Every line of the data below should be retyped exactly.

Extracted records
==================================================

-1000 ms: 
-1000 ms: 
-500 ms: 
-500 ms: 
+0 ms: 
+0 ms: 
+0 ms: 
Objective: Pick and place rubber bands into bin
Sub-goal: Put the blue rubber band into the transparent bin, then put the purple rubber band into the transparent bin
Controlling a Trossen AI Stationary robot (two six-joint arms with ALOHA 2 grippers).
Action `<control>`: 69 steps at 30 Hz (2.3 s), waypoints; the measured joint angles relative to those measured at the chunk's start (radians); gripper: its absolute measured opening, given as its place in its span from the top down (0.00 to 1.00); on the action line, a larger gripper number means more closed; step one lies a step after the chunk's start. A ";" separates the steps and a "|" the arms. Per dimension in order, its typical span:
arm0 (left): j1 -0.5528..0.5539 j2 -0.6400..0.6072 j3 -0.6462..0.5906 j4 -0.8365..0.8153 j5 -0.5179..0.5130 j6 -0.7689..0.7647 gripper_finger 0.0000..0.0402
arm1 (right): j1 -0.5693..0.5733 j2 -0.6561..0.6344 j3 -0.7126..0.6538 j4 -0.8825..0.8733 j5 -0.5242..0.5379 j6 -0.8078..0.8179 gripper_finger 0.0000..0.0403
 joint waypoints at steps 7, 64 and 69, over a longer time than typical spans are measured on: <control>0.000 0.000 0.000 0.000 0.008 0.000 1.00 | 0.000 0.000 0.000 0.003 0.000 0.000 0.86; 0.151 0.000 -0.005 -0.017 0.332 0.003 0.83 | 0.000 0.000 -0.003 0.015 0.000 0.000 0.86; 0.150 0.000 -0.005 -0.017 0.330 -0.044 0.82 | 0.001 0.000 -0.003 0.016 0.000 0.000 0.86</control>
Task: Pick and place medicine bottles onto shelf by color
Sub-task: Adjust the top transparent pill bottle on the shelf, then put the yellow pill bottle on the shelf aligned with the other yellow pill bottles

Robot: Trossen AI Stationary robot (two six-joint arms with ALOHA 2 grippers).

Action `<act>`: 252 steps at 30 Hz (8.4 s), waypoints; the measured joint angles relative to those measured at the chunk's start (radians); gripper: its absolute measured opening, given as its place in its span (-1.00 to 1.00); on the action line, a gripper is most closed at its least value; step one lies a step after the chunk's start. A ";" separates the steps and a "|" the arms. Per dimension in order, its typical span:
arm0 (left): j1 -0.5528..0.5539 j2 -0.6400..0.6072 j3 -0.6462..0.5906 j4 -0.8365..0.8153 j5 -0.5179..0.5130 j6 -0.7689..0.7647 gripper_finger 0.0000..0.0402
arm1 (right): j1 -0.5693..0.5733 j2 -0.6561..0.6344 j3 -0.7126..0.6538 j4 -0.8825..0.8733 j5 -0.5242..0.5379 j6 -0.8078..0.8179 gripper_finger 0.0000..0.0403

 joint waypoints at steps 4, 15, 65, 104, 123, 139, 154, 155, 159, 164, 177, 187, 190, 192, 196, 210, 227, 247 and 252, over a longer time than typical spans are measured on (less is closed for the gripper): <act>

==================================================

* Task answer
-1000 ms: 
-1000 ms: 
-500 ms: 
-500 ms: 
+0 ms: 
+0 ms: 
+0 ms: 
Objective: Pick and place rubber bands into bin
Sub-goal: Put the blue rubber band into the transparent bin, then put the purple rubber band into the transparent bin
Controlling a Trossen AI Stationary robot (two six-joint arms with ALOHA 2 grippers).
Action `<control>`: 69 steps at 30 Hz (2.3 s), waypoints; the measured joint angles relative to those measured at the chunk's start (radians); gripper: its absolute measured opening, given as its place in its span from the top down (0.00 to 1.00); on the action line, a larger gripper number means more closed; step one lies a step after the chunk's start. A ";" separates the steps and a "|" the arms. Per dimension in order, its typical span:
arm0 (left): j1 -0.5528..0.5539 j2 -0.6400..0.6072 j3 -0.6462..0.5906 j4 -0.8365..0.8153 j5 -0.5179..0.5130 j6 -0.7689..0.7647 gripper_finger 0.0000..0.0402
arm1 (right): j1 -0.5693..0.5733 j2 -0.6561..0.6344 j3 -0.7126..0.6538 j4 -0.8825..0.8733 j5 -0.5242..0.5379 j6 -0.8078..0.8179 gripper_finger 0.0000..0.0403
 joint waypoints at steps 7, 64 and 69, over a longer time than typical spans are measured on: <control>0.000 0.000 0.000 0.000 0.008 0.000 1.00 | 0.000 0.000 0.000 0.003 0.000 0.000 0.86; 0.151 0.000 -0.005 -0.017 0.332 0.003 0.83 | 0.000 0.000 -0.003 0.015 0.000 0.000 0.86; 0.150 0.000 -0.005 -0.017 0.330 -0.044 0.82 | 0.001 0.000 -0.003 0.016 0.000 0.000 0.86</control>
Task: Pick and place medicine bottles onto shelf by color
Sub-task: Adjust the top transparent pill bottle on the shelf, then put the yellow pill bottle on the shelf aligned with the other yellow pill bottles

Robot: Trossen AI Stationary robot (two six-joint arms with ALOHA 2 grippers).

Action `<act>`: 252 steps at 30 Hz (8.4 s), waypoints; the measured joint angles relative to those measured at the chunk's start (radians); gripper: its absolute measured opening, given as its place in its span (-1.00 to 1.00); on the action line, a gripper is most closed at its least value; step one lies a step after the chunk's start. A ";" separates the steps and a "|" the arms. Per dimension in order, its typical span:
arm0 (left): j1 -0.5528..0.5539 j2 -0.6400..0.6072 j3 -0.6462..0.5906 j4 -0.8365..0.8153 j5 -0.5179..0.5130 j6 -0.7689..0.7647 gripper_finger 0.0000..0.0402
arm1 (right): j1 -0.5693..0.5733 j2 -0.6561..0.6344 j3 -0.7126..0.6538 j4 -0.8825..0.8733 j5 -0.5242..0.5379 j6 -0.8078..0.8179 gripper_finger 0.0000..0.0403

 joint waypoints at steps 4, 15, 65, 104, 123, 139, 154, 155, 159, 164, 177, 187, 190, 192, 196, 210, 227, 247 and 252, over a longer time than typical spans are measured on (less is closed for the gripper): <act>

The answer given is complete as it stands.